[[ Listed records, beginning ]]

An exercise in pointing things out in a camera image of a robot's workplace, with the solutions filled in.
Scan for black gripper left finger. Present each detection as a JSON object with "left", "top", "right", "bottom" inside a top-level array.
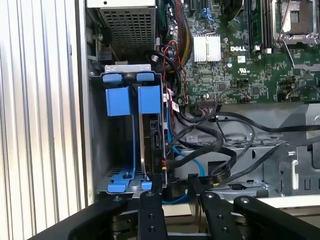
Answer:
[{"left": 26, "top": 173, "right": 168, "bottom": 240}]

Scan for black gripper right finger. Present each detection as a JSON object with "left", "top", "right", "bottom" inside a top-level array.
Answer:
[{"left": 187, "top": 173, "right": 320, "bottom": 240}]

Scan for black sleeved disk wire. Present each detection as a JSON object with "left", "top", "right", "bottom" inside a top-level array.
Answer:
[{"left": 167, "top": 124, "right": 238, "bottom": 200}]

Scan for hard disk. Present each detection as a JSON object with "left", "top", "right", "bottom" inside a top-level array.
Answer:
[{"left": 136, "top": 72, "right": 169, "bottom": 192}]

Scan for grey metal disk bay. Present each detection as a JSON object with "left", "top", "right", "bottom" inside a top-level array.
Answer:
[{"left": 87, "top": 64, "right": 169, "bottom": 196}]

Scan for empty blue disk carrier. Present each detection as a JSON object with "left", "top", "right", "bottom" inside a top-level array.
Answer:
[{"left": 102, "top": 72, "right": 137, "bottom": 193}]

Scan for grey PC case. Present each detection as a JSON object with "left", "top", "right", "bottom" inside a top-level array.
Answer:
[{"left": 74, "top": 0, "right": 320, "bottom": 208}]

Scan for grey perforated drive cage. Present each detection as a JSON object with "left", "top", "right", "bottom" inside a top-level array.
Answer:
[{"left": 172, "top": 102, "right": 320, "bottom": 201}]

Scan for green motherboard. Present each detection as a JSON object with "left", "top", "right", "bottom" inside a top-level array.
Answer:
[{"left": 159, "top": 0, "right": 320, "bottom": 107}]

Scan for silver finned heatsink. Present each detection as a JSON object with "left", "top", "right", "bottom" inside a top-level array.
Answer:
[{"left": 193, "top": 34, "right": 222, "bottom": 63}]

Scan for metal socket cover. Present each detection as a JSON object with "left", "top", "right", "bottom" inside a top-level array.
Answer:
[{"left": 282, "top": 34, "right": 320, "bottom": 75}]

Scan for silver power supply unit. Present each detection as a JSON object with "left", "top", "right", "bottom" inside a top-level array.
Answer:
[{"left": 86, "top": 0, "right": 158, "bottom": 62}]

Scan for green RAM stick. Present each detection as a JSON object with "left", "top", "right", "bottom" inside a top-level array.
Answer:
[{"left": 249, "top": 0, "right": 263, "bottom": 53}]

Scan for black RAM slots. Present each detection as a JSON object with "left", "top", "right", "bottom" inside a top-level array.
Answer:
[{"left": 246, "top": 0, "right": 274, "bottom": 52}]

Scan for CPU socket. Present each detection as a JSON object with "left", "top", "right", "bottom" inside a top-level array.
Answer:
[{"left": 274, "top": 0, "right": 320, "bottom": 48}]

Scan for blue disk wire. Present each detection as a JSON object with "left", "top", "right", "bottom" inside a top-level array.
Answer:
[{"left": 162, "top": 124, "right": 208, "bottom": 205}]

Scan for long black wire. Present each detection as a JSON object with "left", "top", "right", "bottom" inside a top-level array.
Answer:
[{"left": 174, "top": 111, "right": 320, "bottom": 133}]

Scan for multicolour power wire bundle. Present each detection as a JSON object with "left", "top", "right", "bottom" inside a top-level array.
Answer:
[{"left": 159, "top": 0, "right": 195, "bottom": 101}]

[[ Listed records, end ]]

If an entry above contains a picture, leave that picture out and copy everything else exactly.

An exercise in pointing things out in a camera image of a robot's workplace, with the solutions filled in.
Scan for black gripper left finger. Present each detection as a JSON object with "left", "top", "right", "bottom" inside a top-level array.
Answer:
[{"left": 26, "top": 173, "right": 168, "bottom": 240}]

Scan for black gripper right finger. Present each detection as a JSON object with "left", "top", "right", "bottom" inside a top-level array.
Answer:
[{"left": 187, "top": 173, "right": 320, "bottom": 240}]

Scan for black sleeved disk wire. Present each detection as a JSON object with "left", "top", "right", "bottom" inside a top-level array.
Answer:
[{"left": 167, "top": 124, "right": 238, "bottom": 200}]

Scan for hard disk. Present each detection as a JSON object with "left", "top", "right", "bottom" inside a top-level array.
Answer:
[{"left": 136, "top": 72, "right": 169, "bottom": 192}]

Scan for grey metal disk bay. Present each detection as a JSON object with "left", "top", "right", "bottom" inside a top-level array.
Answer:
[{"left": 87, "top": 64, "right": 169, "bottom": 196}]

Scan for empty blue disk carrier. Present each detection as a JSON object with "left", "top", "right", "bottom" inside a top-level array.
Answer:
[{"left": 102, "top": 72, "right": 137, "bottom": 193}]

Scan for grey PC case. Present each detection as a JSON object with "left", "top", "right", "bottom" inside a top-level array.
Answer:
[{"left": 74, "top": 0, "right": 320, "bottom": 208}]

Scan for grey perforated drive cage. Present each detection as a JSON object with "left", "top", "right", "bottom" inside a top-level array.
Answer:
[{"left": 172, "top": 102, "right": 320, "bottom": 201}]

Scan for green motherboard. Present each detection as a JSON object with "left", "top", "right", "bottom" inside a top-level array.
Answer:
[{"left": 159, "top": 0, "right": 320, "bottom": 107}]

Scan for silver finned heatsink. Present each detection as a JSON object with "left", "top", "right", "bottom" inside a top-level array.
Answer:
[{"left": 193, "top": 34, "right": 222, "bottom": 63}]

Scan for metal socket cover. Present each detection as a JSON object with "left", "top", "right", "bottom" inside a top-level array.
Answer:
[{"left": 282, "top": 34, "right": 320, "bottom": 75}]

Scan for silver power supply unit. Present each detection as a JSON object with "left", "top", "right", "bottom" inside a top-level array.
Answer:
[{"left": 86, "top": 0, "right": 158, "bottom": 62}]

Scan for green RAM stick. Present each detection as a JSON object with "left", "top", "right", "bottom" inside a top-level array.
Answer:
[{"left": 249, "top": 0, "right": 263, "bottom": 53}]

Scan for black RAM slots. Present each detection as a JSON object with "left", "top", "right", "bottom" inside a top-level array.
Answer:
[{"left": 246, "top": 0, "right": 274, "bottom": 52}]

Scan for CPU socket. Present each detection as a JSON object with "left", "top", "right", "bottom" inside a top-level array.
Answer:
[{"left": 274, "top": 0, "right": 320, "bottom": 48}]

Scan for blue disk wire. Present each detection as a JSON object with "left", "top", "right", "bottom" inside a top-level array.
Answer:
[{"left": 162, "top": 124, "right": 208, "bottom": 205}]

Scan for long black wire. Present each detection as a JSON object with "left", "top", "right", "bottom" inside a top-level array.
Answer:
[{"left": 174, "top": 111, "right": 320, "bottom": 133}]

Scan for multicolour power wire bundle. Present each detection as a JSON object with "left", "top", "right", "bottom" inside a top-level array.
Answer:
[{"left": 159, "top": 0, "right": 195, "bottom": 101}]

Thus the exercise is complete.